In a civil proceeding like one Tucker Carlson could possibly file, defendants as well as witnesses can be required to testify against themselves and against their criminal accomplices, something they are protected from in a criminal proceeding. Likewise, the standard of proof in a civil trial is far lower; it is much easier to win by proving guilt by a mere preponderance of evidence than beyond any reasonable doubt.
"Suing the Criminal Protestors" - like "Suing the Bastards" - may be the most effective way to help deter such illegal and criminal actions, says Banzhaf, citing these examples.
When other groups learn that the Sea Shepherd Conservation Society has been forced to pay $2.55 million to Japanese companies for illegally using acid and smoke bombs to disrupt their whaling, they may think twice before committing crimes to help their cause, says Banzhaf, who helped instigate civil suits against those who unlawfully blocked entrances to the George Washington Bridge to make a political point.

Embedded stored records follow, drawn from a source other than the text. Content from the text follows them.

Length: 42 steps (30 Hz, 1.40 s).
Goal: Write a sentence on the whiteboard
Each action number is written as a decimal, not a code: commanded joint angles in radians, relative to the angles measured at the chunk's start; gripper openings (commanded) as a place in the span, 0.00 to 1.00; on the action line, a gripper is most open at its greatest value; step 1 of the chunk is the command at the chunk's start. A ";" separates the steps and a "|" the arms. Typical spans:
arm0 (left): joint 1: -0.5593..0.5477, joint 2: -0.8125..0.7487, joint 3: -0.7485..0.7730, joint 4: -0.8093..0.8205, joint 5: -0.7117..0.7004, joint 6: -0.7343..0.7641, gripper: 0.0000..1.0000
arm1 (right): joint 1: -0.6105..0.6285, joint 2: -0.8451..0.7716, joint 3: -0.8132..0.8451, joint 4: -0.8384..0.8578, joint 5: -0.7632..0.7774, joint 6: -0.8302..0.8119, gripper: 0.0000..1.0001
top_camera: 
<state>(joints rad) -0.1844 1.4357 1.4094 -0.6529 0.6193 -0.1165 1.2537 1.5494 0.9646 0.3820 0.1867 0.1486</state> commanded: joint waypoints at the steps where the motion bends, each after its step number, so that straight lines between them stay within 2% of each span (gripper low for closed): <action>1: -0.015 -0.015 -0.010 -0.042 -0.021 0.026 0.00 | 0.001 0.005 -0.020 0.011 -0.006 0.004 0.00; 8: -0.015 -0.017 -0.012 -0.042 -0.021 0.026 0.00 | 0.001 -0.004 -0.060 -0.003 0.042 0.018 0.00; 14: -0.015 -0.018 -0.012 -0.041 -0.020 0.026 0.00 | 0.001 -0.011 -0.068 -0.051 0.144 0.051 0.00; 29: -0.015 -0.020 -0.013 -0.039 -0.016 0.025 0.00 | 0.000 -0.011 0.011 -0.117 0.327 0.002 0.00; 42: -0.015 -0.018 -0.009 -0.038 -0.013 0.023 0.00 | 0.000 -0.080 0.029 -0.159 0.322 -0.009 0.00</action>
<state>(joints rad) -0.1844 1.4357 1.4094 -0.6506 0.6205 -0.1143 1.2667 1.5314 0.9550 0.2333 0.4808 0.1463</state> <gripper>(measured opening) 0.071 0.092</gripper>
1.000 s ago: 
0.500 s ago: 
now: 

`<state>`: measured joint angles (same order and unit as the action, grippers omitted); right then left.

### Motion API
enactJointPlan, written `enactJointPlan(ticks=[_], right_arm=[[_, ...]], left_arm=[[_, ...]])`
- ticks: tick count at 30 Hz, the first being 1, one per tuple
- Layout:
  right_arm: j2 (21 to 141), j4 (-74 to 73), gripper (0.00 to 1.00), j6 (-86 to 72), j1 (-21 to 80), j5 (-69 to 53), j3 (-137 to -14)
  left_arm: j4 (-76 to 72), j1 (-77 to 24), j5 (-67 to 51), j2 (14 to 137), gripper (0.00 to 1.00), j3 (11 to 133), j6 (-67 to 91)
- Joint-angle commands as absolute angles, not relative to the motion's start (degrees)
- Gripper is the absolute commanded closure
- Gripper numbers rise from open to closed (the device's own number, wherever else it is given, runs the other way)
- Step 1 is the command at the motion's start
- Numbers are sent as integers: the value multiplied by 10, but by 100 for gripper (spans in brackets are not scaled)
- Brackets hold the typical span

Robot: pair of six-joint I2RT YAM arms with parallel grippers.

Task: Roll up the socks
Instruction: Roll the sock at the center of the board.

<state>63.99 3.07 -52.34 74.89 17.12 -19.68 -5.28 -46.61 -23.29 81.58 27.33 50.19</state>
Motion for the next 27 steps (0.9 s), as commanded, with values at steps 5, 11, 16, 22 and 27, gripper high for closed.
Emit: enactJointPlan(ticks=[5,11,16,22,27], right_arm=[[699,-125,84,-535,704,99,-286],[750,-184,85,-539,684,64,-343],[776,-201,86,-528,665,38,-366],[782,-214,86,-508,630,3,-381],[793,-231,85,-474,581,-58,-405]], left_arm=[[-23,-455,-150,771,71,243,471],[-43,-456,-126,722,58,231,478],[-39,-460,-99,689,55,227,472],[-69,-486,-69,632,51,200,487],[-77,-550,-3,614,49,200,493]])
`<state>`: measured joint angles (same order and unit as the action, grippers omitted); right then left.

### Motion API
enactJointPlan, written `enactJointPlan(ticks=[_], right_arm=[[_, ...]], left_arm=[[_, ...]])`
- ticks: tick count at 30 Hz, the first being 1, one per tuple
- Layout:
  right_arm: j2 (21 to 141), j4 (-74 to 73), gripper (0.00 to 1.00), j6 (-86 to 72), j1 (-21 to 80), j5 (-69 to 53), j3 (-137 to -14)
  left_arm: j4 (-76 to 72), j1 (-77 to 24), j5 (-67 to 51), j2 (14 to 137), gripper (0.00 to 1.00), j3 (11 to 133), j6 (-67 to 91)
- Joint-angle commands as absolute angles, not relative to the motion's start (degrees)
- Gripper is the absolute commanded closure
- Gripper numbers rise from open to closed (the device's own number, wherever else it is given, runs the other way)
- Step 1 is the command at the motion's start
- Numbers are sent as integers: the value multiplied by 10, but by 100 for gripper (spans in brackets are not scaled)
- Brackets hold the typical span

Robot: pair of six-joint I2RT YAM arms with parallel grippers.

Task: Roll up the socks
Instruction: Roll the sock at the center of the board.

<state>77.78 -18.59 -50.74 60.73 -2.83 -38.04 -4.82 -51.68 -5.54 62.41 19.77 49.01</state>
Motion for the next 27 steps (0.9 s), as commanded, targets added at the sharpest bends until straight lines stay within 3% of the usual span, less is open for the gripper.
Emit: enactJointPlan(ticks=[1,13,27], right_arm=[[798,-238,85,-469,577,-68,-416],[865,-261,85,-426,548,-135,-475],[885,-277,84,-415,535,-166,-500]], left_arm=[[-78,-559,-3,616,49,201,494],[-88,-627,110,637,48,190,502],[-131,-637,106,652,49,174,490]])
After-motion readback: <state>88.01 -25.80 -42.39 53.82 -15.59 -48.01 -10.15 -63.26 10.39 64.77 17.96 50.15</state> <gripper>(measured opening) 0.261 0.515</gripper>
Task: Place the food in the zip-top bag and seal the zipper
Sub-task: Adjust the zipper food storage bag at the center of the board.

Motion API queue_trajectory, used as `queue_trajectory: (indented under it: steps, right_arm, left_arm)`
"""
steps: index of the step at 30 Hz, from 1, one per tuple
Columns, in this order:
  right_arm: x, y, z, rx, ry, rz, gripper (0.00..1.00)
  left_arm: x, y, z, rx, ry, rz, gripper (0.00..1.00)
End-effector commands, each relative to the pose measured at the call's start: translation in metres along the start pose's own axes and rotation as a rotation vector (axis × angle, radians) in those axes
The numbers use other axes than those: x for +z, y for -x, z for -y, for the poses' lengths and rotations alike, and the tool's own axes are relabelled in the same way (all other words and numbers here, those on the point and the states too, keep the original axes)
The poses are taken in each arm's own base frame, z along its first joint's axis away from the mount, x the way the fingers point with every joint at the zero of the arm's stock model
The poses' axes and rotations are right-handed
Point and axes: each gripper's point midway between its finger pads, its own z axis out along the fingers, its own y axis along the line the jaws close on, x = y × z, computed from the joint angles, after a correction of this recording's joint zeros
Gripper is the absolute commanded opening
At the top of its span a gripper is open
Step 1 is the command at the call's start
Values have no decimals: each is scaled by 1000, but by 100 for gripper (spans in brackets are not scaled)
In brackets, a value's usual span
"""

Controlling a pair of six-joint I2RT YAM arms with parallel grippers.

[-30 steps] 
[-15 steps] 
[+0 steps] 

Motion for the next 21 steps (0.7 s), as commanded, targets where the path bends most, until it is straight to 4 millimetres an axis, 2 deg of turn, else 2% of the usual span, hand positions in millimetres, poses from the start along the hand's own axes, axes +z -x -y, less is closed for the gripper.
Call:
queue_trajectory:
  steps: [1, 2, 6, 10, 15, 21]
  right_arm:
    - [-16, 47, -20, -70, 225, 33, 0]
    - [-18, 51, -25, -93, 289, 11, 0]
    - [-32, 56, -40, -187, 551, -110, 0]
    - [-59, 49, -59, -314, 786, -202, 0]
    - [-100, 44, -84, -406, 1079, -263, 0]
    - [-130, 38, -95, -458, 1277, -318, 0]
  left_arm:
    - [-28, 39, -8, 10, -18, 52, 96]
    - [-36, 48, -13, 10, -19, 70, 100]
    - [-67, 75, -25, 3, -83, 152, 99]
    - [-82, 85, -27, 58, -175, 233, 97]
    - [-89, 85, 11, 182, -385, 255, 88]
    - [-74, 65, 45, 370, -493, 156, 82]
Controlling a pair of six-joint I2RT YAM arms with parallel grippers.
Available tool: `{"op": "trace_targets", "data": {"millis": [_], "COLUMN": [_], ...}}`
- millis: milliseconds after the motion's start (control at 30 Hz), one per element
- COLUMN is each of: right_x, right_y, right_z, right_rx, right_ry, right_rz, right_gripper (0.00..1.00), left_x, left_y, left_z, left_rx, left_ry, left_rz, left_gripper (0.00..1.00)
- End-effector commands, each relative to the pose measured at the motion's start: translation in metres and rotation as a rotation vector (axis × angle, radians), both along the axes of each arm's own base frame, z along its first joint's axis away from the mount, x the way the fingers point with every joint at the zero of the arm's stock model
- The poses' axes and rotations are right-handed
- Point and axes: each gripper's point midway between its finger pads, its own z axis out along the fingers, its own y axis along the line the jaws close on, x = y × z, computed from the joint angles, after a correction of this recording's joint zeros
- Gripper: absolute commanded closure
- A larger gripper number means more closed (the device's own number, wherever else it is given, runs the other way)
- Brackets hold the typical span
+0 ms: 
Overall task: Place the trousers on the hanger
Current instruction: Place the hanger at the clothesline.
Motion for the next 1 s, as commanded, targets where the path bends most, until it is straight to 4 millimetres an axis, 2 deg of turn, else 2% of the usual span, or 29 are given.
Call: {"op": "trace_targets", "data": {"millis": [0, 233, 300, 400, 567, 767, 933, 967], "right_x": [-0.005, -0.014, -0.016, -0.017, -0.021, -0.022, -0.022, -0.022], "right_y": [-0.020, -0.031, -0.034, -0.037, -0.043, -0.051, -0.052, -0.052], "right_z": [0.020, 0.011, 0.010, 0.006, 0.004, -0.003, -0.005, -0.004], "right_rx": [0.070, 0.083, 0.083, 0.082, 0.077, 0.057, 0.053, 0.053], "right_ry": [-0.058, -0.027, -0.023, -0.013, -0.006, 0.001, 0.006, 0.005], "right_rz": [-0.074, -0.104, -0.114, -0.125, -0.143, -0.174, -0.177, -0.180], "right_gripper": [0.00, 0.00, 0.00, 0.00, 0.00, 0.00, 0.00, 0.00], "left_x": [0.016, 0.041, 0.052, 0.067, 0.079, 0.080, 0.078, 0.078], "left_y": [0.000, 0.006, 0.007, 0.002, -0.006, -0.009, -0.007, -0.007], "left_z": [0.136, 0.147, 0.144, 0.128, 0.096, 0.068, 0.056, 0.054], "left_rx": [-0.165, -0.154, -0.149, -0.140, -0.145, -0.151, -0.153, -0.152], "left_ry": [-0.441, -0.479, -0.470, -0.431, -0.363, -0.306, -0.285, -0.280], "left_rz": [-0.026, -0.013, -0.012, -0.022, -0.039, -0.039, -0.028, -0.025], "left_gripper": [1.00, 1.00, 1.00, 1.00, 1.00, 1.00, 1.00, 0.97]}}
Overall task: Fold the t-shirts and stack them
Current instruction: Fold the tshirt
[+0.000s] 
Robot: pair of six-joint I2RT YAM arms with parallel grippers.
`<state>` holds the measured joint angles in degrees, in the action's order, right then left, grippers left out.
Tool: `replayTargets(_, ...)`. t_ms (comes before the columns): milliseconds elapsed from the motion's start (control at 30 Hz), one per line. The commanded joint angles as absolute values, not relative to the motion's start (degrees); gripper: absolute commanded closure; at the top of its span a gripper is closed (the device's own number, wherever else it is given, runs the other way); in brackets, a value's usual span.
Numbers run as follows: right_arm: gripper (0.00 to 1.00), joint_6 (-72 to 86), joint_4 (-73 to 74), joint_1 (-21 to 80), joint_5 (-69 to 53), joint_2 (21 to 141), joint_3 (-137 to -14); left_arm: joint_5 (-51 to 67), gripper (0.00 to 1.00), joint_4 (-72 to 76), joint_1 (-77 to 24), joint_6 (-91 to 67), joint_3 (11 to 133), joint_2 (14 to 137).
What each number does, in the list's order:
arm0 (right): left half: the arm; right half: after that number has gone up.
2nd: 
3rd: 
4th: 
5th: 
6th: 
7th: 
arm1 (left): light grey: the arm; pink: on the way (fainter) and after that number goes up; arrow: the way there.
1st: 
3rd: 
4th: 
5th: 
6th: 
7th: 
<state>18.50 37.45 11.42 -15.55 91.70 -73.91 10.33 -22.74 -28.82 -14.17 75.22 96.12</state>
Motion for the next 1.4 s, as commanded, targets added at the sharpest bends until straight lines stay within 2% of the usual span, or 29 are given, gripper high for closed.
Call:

In another example, a student who illegally chained himself to some construction equipment because he opposed an oil pipeline was forced to pay out big bucks for his criminal conduct As NPR reported it, he was apparently ready to accept a relatively painless conviction and a tiny fine for trespass, but not to pay the pipeline company $39,000 in restitution.
Similarly, eleven protesters who allegedly engaged in illegal activities at the Mall of America faced large restitution claims from the City of Bloomington. Pro-life activists were successfully sued under RICO for physically blocking access to abortion clinics under a theory which might even by used against a variety of other protestors. says Banzhaf.
What happened to Tucker Carlson can happen to any prominent person, and "Suing the Bastards" may be the only effective weapon to keep this from escalating even further, argues Banzhaf.